Houvesse o mínimo de sensibilidade pedagógica, fosse efetivamente um mestre, o exemplo daqueles meninos seria levado para todas as escolas do estado. O Secretário convocaria uma comissão deles para conversar não apenas sobre a reestruturação da rede, mas sobre como perpetuar aquele sentimento de civismo, de pertencimento que faz os alunos guardarem sua escola no peito, como quem acarinha o objeto mais querido, e tratarem de limpá-la dos desmazelos a que foram relegadas por um modelo escolar relapso. 

Depois, o Secretário trataria de instituir conselhos com participação da rapaziada, de seus pais, colocá-los para supervisionar as compras, o material, a qualidade dos professores. Estimularia uma competição virtuosa para definir a melhor escola.

Mas aquele vídeo da TV Folha encerrava ameaças terríveis ao establishment. Afinal, poderia despertar sonhos indizíveis, de alunos tratando as escolas como se fossem SUAS, e não esmolas de um poder público decrépito e estreito. E se a opinião pública descobrisse que participação é a maneira mais objetiva de melhorar a educação? E esse sonho se estendesse para outros espaços públicos?

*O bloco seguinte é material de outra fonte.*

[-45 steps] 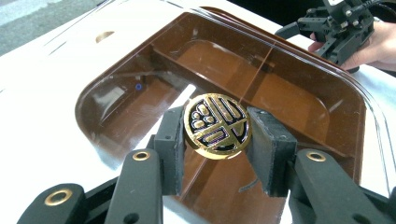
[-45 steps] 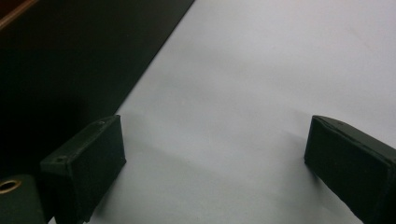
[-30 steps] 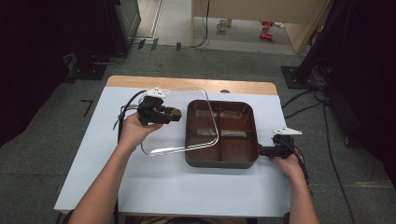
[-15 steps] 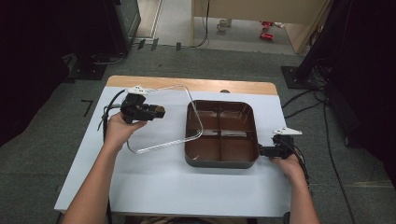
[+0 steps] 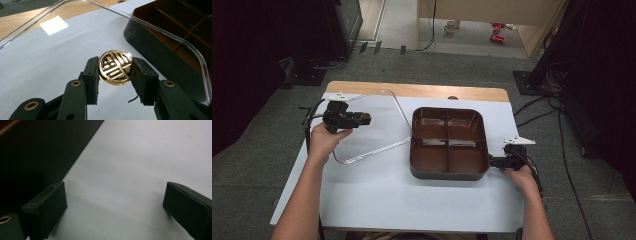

Seria o pesadelo tanto para Brasília quanto para São Paulo.

Os 09:50 do vídeo conseguiram demonstrar algo que os burocratas da educação jamais sonharam colocar em prática: a pedagogia da participação, a cidadania praticada por quem sabe da importância efetiva da escola: seus alunos.

Imediatamente o velho reagiu. Enquanto o governador visitava as direções dos jornais, o vídeo foi tirado do ar, vândalos trataram de ocupar uma escola e quebrar tudo. Imediatamente após se retirarem, sem serem incomodados nem reconhecidos, chegou a perícia da PM, não as viaturas incumbidas da segurança. E, com a perícia as reportagens oficiais tratando de ligar a quebradeira aos alunos.

Só faltou os vândalos chegarem de moto e máscara negra, o uniforme que usam quando tratavam de executar jovens negros de periferia.

A quilômetros dali, nos salões do Palácio Bandeirantes, da Secretaria de Educação, julgavam que o estratagema destruiria os jovens sonhos daqueles jovens cidadãos.

Engano! Experiências de cidadania, aulas de cidadania como as que foram ministradas pela rapaziada, não são como essas construções de cimento sem vida, ou como discursos vazios de uma política sem alma.

São experiências de vida.

O novo está nascendo ali, apesar da truculência desmedida do velho.